(...)
... We couldn't help admiring the beauty of colonial Cusco, rich in details that inevitably caught my attention.
Located where the Museum of the Archbishop's Palace now stood one could see one of its walls, which once belonged to Inca Roca (the Seventh Inca) inclined inward and erected with huge blocks of what is considered very good masonry work and the famous twelve angled stone, which draws attention for its great size (150x124 cm) and the perfection with which the adjacent blocks fit together, despite its twelve sides.
San Blas District, whose narrow cobbled stone streets sided by typical one storey high houses with colourful verandas very much reminded me of the medieval city of Obidos in Portugal is well known as the quarter of the artists.
Reproductions of some of the famous paintings of the Cusco School could be seen in some of the little Art shops going up hill.

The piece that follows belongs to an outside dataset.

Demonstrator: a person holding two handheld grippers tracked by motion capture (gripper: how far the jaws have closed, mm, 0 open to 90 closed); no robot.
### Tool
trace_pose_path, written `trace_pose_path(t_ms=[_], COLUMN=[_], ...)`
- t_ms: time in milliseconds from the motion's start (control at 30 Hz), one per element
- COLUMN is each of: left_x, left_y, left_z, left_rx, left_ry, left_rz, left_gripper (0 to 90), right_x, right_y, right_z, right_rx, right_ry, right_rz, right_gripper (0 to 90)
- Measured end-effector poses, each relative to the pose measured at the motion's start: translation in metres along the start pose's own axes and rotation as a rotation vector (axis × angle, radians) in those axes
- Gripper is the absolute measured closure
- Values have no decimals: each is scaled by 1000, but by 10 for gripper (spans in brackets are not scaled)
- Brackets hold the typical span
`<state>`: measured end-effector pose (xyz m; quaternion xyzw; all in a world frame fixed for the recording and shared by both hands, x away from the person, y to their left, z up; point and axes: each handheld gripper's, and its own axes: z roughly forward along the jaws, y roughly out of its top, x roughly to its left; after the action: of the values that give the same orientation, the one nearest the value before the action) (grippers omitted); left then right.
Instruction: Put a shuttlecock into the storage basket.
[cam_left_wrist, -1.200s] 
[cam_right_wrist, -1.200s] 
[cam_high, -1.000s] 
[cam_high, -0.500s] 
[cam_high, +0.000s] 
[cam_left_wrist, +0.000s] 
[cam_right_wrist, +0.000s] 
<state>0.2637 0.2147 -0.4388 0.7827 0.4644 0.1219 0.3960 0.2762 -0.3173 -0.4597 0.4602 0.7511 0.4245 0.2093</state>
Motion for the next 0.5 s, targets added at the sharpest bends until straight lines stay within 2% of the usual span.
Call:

Upon having reached San Blas Square we
unfortunately didn't manage to visit the 1562 Church (seen underneath on the
right) which is famous for its carved pulpit said to have been made
from a single tree trunk and characterized by its over ornamentation but
visited a traditional ceramics shop located close by where among
various exquisite religious artefacts I noticed the image of little
Jesus wearing some of the traditional apparel of the different Peruvian
regions.
We then made our way down again so as to have lunch at a typical restaurant close to Plaza de Armas. The red bean and vegetable soup again reminded me of a fairly similar soup we have in Portugal, whose flavour was only slightly different for being spicier.
We would be having the afternoon free and though we had been looking forward to this moment it now seemed almost pointless ..., but Marie Hélène and I decided to give it a go and stay around Plaza de Armas before heading back to the Hotel.